O presidente Luiz Inácio Lula da Silva afirmou que deve viajar a Washington na primeira semana de março para um encontro direto com o presidente dos Estados Unidos, Donald Trump. A agenda, segundo Lula, prevê uma conversa “olho no olho” para tratar de temas estratégicos da relação bilateral, incluindo investimentos, comércio e parcerias na exploração de minerais críticos e terras raras.
A declaração foi feita durante entrevista ao UOL News, nesta quinta-feira (5), na qual o presidente destacou a importância do diálogo direto entre os dois países.
“Nós somos presidentes das duas maiores democracias do Ocidente. Temos que sentar numa mesa, olhar um no olho do outro”, afirmou Lula, ao defender uma retomada mais institucional das relações entre Brasil e Estados Unidos.
Lula disse estar “livre” para discutir uma ampla agenda econômica com o governo norte-americano, especialmente em áreas consideradas estratégicas. Segundo ele, temas como parcerias industriais, exploração de minerais críticos, terras raras, investimentos e aumento das exportações brasileiras podem entrar na pauta do encontro.

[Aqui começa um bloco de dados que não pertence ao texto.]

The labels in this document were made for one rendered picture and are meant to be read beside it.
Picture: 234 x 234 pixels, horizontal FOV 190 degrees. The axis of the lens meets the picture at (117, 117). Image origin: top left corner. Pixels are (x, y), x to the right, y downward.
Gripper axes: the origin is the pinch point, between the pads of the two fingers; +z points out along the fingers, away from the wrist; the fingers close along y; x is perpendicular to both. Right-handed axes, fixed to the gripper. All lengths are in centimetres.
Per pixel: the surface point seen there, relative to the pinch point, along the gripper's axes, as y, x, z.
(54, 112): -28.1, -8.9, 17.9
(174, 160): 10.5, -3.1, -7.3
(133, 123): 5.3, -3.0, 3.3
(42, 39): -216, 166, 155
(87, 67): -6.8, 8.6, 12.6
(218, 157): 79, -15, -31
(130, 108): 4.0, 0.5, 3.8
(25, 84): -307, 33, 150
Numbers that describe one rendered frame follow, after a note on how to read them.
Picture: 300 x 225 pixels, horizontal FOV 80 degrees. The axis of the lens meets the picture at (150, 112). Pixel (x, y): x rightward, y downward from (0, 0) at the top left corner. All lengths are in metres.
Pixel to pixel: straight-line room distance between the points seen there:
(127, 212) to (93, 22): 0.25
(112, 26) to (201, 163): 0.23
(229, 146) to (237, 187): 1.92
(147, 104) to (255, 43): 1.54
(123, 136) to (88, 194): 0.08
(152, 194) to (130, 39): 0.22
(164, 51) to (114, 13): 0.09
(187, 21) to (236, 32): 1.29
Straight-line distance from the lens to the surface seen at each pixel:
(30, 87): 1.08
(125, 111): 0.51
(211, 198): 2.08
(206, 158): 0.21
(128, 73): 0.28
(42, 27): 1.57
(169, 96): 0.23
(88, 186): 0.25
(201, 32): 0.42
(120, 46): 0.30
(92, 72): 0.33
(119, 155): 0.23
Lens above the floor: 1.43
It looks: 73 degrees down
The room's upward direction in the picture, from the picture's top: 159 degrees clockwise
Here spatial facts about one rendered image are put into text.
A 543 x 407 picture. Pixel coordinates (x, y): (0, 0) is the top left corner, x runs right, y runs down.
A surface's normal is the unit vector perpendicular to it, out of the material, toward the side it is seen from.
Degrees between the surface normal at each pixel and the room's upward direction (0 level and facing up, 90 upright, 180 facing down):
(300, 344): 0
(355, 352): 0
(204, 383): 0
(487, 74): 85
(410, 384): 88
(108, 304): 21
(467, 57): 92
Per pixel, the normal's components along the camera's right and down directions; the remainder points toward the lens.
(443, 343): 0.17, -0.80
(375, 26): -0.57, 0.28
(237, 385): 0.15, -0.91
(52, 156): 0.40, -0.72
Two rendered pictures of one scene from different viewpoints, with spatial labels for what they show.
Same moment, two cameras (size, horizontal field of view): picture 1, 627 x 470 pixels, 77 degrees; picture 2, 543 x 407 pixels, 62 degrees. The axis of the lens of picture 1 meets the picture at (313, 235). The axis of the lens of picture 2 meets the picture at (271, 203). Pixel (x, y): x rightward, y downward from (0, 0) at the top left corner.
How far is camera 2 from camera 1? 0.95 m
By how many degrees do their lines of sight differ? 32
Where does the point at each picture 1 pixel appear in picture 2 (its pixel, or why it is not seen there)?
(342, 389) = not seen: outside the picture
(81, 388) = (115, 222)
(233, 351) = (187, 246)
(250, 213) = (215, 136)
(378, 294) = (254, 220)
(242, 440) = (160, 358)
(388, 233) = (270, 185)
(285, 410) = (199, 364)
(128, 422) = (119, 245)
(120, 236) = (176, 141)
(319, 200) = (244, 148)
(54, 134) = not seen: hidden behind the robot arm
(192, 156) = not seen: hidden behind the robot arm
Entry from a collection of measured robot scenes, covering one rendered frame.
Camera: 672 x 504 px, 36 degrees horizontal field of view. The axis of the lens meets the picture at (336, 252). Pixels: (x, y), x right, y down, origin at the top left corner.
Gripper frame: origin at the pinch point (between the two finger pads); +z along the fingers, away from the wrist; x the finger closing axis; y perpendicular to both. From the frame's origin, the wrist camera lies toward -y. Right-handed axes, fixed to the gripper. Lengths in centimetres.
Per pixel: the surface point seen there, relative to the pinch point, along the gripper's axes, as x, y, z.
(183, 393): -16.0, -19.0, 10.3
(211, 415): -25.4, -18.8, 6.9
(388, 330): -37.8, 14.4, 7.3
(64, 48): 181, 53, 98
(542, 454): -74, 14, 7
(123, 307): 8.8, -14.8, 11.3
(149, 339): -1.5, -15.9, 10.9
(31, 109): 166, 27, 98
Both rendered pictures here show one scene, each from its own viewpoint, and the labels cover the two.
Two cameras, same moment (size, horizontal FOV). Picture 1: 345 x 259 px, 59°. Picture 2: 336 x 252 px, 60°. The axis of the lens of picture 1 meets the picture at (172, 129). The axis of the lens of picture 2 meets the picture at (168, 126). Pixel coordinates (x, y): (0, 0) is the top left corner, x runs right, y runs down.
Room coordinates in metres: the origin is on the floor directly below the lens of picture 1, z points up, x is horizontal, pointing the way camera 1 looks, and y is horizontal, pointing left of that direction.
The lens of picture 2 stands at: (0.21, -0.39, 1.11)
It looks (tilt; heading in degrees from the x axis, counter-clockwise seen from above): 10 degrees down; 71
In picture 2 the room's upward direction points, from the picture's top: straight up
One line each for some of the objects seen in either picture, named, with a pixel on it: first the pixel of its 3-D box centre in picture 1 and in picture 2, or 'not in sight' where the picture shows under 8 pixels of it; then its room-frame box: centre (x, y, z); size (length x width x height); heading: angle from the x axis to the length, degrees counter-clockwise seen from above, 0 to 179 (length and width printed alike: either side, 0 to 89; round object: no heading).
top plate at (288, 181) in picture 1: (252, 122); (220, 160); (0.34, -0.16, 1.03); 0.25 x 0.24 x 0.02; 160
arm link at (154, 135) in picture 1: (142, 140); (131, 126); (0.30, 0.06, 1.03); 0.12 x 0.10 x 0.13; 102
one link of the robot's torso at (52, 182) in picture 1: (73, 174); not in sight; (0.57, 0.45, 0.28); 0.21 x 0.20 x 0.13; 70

Lula e Trump: Há limites para negociação
O presidente, no entanto, ressaltou que há limites claros na negociação. “Não tem tema proibido para discutir. A única coisa que eu não discuto é a soberania do meu país”, declarou.
O chefe de Estado brasileiro ainda destacou que o objetivo da reunião é compreender os interesses de cada lado e buscar convergências. “Vamos estabelecer acordos em que a gente possa trabalhar junto, ver quais são os problemas que afligem ele e quais são os que me afligem”, disse, reforçando o tom pragmático da visita.
A viagem a Washington ocorre em meio ao reposicionamento do Brasil no cenário internacional e à busca por maior protagonismo na transição energética. A expectativa é que o encontro abra espaço para avanços concretos na relação econômica entre os dois países, sem abrir mão de princípios considerados inegociáveis pelo governo brasileiro.